Toby Roche

Personal information
- Born: 31 July 1988 (age 38)

Sport
- Sport: Field hockey

Senior career
- Years: Team / Caps / Goals
- 2018–19: Hampstead & Westminster / 19 / 2
- 2019–20: Hampstead & Westminster / 13 / 1

= Toby Roche =

English field hockey player

Toby Roche (born 31 July 1988), is an English field hockey player and captain of Men's England Hockey League Premier Division Hampstead & Westminster First Team.

==Field hockey career==
Born on 31 July 1988, Roche was educated at Abingdon School where he was captain of the first XI and gained colours.

He joined Hampstead & Westminster Hockey Club in the Men's Premier League Division of the EHL and subsequently was named as captain. He was called up for England A in 2012 and played against Wales.

His team reached the playoffs (League Finals Weekend) during the 2016–17 England Hockey League season and the following season they reached the playoff final losing out to Surbiton Hockey Club.

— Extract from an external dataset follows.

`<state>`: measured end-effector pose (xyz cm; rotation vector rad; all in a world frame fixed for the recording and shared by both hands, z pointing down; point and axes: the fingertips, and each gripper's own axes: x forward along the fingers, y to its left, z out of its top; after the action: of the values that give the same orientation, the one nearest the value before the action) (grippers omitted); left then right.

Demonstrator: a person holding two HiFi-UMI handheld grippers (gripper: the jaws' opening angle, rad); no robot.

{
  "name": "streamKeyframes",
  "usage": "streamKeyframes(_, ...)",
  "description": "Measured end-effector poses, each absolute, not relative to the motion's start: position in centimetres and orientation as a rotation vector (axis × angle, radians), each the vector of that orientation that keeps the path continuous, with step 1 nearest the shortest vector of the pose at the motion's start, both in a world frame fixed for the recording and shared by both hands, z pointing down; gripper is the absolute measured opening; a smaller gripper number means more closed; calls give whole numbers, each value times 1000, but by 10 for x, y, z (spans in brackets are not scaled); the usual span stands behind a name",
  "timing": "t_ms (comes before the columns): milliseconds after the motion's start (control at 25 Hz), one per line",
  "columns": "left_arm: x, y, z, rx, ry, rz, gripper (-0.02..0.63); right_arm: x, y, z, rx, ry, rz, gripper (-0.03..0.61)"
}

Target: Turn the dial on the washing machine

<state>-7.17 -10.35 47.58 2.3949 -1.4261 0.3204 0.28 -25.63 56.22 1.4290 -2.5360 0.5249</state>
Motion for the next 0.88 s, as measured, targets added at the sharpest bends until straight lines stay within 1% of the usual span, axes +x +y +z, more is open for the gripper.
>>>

During the 2018–19 Men's Hockey League season he captained the team as they became English champions gaining revenge over Surbiton in the final. A second successive title challenge the following season was ended when the play-offs were cancelled due to the COVID-19 pandemic in the United Kingdom.

==Personal life==
His older brother Kieran Roche also played for Hampstead & Westminster in the Premier League from 2008 to 2011 after transferring from Team Bath Buccaneers in 2008.